Lead researcher, Heather Stapleton, went over the results with me.
The chemical found in my Graco convertible seat, still used by my two-year-old, Stapleton said has only limited research.
"There's a lot of concern about the potential health effects," she said.
The chemical is a type of chlorinated tris. It's very similar to TDCPP, a known toxic flame retardant phased out of kid's pajamas in the 70's because of health concerns.
"It is considered a probable carcinogen and has shown to have some developmental toxicity," Stapleton said.
Because of that, many companies have started using different flame retardants in car seats, ones that haven't been studied and might not be any safer. One of those, V6, was detected in my infant seat.
"Over time these chemicals can migrate out of the product into the air," Stapleton said.
Kids can inhale, ingest or absorb them. Researchers are now finding high levels of these chemicals in children's bodies.
"You have just this small window of exposure when the brain is developing that can lead to later life effects in adulthood," Stapleton said.
The effectiveness of these chemicals is also being questioned. Some fire specialists point out flame retardants won't keep kids safe unless it's a small flame that starts in the car seat.
"If there's that much fire in the cab of a vehicle, which really doesn't take long to occur, it really doesn't matter what the seat is made of at that point," said Aaron Lipski, a Deputy Chief with the Milwaukee Fire Department.
Which is why some argue the 1972 federal standard for motor vehicles is irrelevant. The primary threat used to be a lit cigarette, now it's combustible materials catching fire in an accident.
Meg hopes car seat manufacturers step up and find another way to meet the standard that doesn't put her kid's health at risk.
"If it means that the price of a car seat is going to go up, if they need to do more testing, I would pay the extra amount of money to keep my kids safe," she said.
One company is working on an infant car seat that meets the standard using no flame retardant chemicals. It would be the first.
Some manufacturers have moved away from using known hazardous chemicals in baby products. Nursing pillows no longer have to meet a flammability standard, and over the last six years many companies have stopped using the type of chlorinated tris known to cause cancer.

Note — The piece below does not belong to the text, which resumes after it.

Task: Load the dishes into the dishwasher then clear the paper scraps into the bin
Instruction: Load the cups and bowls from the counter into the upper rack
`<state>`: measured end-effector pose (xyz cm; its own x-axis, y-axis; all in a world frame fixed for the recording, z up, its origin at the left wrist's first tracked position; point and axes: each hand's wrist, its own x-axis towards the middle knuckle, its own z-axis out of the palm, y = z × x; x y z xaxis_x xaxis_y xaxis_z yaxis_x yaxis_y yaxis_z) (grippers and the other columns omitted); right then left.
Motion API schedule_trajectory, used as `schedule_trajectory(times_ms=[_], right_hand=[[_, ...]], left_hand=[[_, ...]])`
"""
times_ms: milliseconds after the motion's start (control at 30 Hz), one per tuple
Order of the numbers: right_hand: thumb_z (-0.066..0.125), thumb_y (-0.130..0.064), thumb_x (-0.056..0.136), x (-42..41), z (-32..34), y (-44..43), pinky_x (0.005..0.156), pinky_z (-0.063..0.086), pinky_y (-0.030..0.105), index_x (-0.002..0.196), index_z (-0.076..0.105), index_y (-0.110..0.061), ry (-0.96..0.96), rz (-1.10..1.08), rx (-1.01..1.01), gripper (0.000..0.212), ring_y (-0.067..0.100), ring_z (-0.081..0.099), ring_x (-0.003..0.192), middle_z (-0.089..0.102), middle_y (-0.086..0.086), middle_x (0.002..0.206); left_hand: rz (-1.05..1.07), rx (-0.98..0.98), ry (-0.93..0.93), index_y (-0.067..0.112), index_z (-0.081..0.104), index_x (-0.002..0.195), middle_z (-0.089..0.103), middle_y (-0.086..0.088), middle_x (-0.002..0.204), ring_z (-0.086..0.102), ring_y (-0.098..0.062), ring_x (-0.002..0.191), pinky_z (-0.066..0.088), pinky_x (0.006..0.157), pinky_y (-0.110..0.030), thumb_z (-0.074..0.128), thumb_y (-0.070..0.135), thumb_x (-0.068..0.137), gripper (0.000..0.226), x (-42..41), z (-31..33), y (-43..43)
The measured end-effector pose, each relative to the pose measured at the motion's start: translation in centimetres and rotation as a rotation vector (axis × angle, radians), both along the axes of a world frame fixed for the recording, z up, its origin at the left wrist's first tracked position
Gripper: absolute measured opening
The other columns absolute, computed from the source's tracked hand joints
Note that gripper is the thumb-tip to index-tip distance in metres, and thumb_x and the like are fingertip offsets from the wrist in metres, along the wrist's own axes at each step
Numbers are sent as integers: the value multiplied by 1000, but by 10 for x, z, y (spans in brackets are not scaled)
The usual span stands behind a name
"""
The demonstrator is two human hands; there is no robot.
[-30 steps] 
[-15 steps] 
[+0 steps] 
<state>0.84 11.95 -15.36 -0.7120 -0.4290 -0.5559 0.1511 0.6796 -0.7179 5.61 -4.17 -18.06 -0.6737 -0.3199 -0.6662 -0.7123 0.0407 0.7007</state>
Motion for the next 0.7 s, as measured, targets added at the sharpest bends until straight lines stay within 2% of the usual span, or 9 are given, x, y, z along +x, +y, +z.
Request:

How to test products in your home, for free: Duke Foam Test
Car seat checklist: Ecology Center's 2014 model car seat chemical checklist
Legislation: Federal bill recently introduced that would allow car seats to be made without toxic chemicals
Full statement from Graco Children's Products:
"The safety of our products and the consumers that use them is our highest priority. At Graco we manufacture products that exceed all relevant mandatory safety and regulatory standards, including a requirement for car seats to be treated in order to meet the federal flammability requirement for the interior of vehicles. Graco is constantly reviewing the materials used in our products with the latest regulatory and credible scientific data. We have high confidence that our rigorous processes ensure our products are free of known hazardous substances. As a clarification to a recent Child Car Seat Study by HealthyStuff.org, Graco can confirm that all products manufactured after March 1, 2014 do not contain HBCD and we were compliant to the UN/Stockholm Convention well in advance of the November 26, 2014 mandate. According to the study itself, the presence of UBC ("Unidentified Brominated Compounds") detected in the Graco Turbobooster sample that was tested provides no evidence or verification that the unidentified compounds are actually a flame retardant or harmful. While TBC and TBEP were detected in the two Graco car seat samples tested, there is no current credible science or data to suggest these compounds are hazardous to consumers and they are not currently banned by the federal government, Canada, nor the European Union. Graco will continue to aggressively evaluate the potential hazards posed as a result of the chemicals used in our products and will not hesitate to change any substances that have reliable scientific evidence to cause harm to our consumers."